無限容量のバッファの場合はそれほど難しくない(2)

無限容量のバッファの場合はそれほど難しくない(1)」の続きです。


無限容量のバッファの場合はそれほど難しくない(1)」の最後で

  • 図6

という状態遷移図をお見せしました。ここから各状態の確率を計算するのは一見難しそうに見えますが、実はそれほど難しくありません。図6を図7のように考え直してみましょう。図6と図7では矢印の色の意味が異なっています。

  • 図7

図7では同じ色の矢印が等しい遷移確率を持っていると考えます。

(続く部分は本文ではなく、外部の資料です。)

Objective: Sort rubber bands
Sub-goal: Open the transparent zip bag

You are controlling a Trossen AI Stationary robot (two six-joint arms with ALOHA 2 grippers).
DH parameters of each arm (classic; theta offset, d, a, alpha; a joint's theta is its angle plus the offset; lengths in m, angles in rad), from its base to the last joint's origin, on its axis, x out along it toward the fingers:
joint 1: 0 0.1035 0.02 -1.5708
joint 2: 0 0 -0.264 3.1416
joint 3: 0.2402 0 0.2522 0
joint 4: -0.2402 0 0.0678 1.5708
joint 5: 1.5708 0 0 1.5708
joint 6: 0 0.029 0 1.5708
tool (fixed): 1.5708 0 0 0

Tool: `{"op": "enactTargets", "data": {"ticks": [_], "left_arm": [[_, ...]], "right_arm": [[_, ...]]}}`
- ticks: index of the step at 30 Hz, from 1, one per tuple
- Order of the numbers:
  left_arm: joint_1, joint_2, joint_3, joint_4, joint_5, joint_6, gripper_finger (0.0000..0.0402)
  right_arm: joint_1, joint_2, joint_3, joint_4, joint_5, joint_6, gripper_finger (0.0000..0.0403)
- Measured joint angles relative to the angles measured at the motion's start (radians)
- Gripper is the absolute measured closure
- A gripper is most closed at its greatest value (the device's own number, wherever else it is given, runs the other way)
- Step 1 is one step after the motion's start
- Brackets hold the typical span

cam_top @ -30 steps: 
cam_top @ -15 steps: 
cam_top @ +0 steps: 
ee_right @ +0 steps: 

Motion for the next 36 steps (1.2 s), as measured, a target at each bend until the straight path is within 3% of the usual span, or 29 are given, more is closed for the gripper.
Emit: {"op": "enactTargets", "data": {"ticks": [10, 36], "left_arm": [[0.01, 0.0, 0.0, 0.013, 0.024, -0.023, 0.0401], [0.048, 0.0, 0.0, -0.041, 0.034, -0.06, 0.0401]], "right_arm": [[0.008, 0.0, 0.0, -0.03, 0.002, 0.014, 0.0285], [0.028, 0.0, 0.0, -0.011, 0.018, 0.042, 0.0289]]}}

もしそれが成り立つと仮定すると全ての状態についてその状態に入る矢印の遷移確率の合計と、その状態から出ていく遷移確率の合計が等しくなります。よって、この工場が定常状態であることが分かります。つまり図7で同じ色の矢印が等しい遷移確率を持っているという条件は工場が平衡状態であるための必要条件とは言えませんが充分条件であるとは言えます。
そこで図7で同じ色の矢印が等しい遷移確率を持っていると仮定して、それで各状態の定常状態確率を求めることが出来るかどうか確かめてみます。図7で同じ色の矢印が等しい遷移確率を持っているということは、0以上の任意の整数kについて図8が成り立つ、ということです。

  • 図8

ここで状態(k,m)の定常状態確率をp[k,m]で表わすことにします。図8から以下の式が成り立ちます。まず状態(k+1,m)に入る遷移、から出る遷移の確率が等しいことから

  • p[k,m]\lambda{dt}=p[k+1,m]\mu_1dt・・・・(1)

です。次に状態(k,m)から出る遷移、に入る遷移の確率が等しいことから

  • p[k,m]\lambda{dt}=p[k,m+1]\mu_2dt・・・・(2)

です。式(1)から

  • p[k+1,m]=\frac{\lambda}{\mu_1}p[k,m]・・・・(3)

ここで

  • \frac{\lambda}{\mu_1}=u_1・・・・(4)

という関係を使います。ただしu_1は装置Aの稼働率です。式(3)(4)から

  • p[k+1,m]=u_1p[k,m]・・・・(5)

となります。式(2)についても同様に考えると、

  • p[k,m+1]=u_2p[k,m]・・・・(6)

となります。ただしu_2は装置Bの稼働率で、

  • \frac{\lambda}{\mu_2}=u_2・・・・(7)

です。
さて、式(5)を繰り返し適用することによって

  • p[k,m]=u_1^kp[0,m]・・・・(8)

が成り立つことが分かります。
同様に、式(6)を繰り返し適用することによって

  • p[k,m]=u_2^mp[k,0]・・・・(9)

が成り立ちます。式(8)の右辺に式(9)を適用すれば

  • p[k,m]=u_1^ku_2^mp[0,0]・・・・(10)

となります。
今度はp[0,0]を求めるために、全ての状態の確率を合計します。これは1にならなければなりません。よって

  • \Bigsum_{k=0}^{\infty}\Bigsum_{m=0}^{\infty}p[k,m]=1・・・・(11)

式(11)に(10)を代入して

  • p[0,0]\Bigsum_{k=0}^{\infty}u_1^k\Bigsum_{m=0}u_2^k=1
  • p[0,0]\frac{1}{1-u_1}\cdot\frac{1}{1-u_2}=1
  • p[0,0]=(1-u_1)(1-u_2)・・・・(12)

式(12)を(10)に代入して

  • p[k,m]=u_1^ku_2^m(1-u_1)(1-u_2)・・・・(13)

これで全ての状態の定常状態確率を求めることが出来ました。